As in spark we can load data directly from HDFS and number of partitions of RDD will be equal to number of partitions of file. HDFS as known for keeping duplicate chunks of files, so question is how spark deal with this and how RDD partition being governed.

Correct me if I went wrong in asking question.

2

2 Answers

1
votes

You want to bring computation to data, so depending where the task will be performed (which physical node will keep the persistent data), you will use the closest available replica (same rack, etc) or perform the scheduling based on where the data is available. This part is handled by the YARN scheduler.

0
votes

As you can check from spark user guide there are some configuration regarding the data locality that you can set (extracted from spark 1.6 user guide http://spark.apache.org/docs/latest/configuration.html ) :

spark.locality.wait default : 3s
How long to wait to launch a data-local task before giving up and launching it on a less-local node. The same wait will be used to step through multiple locality levels (process-local, node-local, rack-local and then any). It is also possible to customize the waiting time for each level by setting spark.locality.wait.node, etc.
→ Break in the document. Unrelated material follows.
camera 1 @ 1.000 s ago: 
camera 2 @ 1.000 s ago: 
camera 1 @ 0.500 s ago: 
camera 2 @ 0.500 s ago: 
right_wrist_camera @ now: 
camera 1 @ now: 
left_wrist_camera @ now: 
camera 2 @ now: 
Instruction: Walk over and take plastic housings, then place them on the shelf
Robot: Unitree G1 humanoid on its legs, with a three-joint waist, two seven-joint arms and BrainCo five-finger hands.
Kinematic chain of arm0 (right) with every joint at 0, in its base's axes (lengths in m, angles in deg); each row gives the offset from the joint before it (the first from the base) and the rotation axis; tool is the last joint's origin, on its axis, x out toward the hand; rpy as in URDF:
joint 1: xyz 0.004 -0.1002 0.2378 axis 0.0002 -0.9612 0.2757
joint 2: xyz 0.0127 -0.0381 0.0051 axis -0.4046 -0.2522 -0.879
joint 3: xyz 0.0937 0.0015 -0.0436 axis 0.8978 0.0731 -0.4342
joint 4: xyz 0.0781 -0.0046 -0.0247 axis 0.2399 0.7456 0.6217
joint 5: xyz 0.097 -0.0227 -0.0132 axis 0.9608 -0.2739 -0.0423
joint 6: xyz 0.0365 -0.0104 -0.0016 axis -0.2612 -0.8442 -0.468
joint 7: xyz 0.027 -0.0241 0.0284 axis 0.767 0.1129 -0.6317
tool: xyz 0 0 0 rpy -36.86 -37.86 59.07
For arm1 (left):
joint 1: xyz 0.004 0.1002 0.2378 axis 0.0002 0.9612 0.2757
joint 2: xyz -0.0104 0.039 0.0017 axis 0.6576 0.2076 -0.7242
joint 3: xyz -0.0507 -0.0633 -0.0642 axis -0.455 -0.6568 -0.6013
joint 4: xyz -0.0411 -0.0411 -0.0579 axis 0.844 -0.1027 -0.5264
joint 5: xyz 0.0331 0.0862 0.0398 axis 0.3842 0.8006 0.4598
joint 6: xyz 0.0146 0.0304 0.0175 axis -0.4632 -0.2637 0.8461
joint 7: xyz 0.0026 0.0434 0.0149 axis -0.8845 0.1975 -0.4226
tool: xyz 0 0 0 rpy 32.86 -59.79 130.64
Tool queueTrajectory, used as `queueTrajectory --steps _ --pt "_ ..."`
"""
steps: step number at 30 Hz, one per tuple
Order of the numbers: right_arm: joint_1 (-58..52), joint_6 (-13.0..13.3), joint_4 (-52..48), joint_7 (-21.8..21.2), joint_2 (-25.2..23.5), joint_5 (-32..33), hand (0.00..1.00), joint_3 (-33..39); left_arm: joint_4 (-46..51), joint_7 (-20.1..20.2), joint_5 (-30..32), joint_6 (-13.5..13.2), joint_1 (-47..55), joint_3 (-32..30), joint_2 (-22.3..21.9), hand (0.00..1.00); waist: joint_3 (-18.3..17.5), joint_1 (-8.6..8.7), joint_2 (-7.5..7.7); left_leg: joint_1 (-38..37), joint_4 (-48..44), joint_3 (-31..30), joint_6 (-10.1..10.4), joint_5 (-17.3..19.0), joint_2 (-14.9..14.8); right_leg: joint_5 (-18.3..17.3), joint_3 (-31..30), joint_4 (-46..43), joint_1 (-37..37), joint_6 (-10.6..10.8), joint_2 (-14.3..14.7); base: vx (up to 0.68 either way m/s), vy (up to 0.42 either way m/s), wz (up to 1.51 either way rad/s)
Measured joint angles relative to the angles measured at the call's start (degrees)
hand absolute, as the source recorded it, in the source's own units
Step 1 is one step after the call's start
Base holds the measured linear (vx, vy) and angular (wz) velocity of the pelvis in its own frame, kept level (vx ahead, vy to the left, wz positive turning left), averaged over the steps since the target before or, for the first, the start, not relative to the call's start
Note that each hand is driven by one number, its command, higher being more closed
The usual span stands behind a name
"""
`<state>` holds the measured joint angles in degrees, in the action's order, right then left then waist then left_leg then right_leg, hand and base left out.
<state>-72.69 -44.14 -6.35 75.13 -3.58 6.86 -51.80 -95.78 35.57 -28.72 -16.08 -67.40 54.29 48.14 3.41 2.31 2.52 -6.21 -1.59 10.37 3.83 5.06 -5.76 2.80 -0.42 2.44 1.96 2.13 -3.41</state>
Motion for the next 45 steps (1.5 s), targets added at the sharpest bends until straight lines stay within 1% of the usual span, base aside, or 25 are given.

You should increase this setting if your tasks are long and see poor locality, but the default usually works well.

spark.locality.wait.node default : spark.locality.wait
Customize the locality wait for node locality. For example, you can set this to 0 to skip node locality and search immediately for rack locality (if your cluster has rack information).

spark.locality.wait.process default:spark.locality.wait
Customize the locality wait for process locality. This affects tasks that attempt to access cached data in a particular executor process.

spark.locality.wait.rack default:spark.locality.wait
Customize the locality wait for rack locality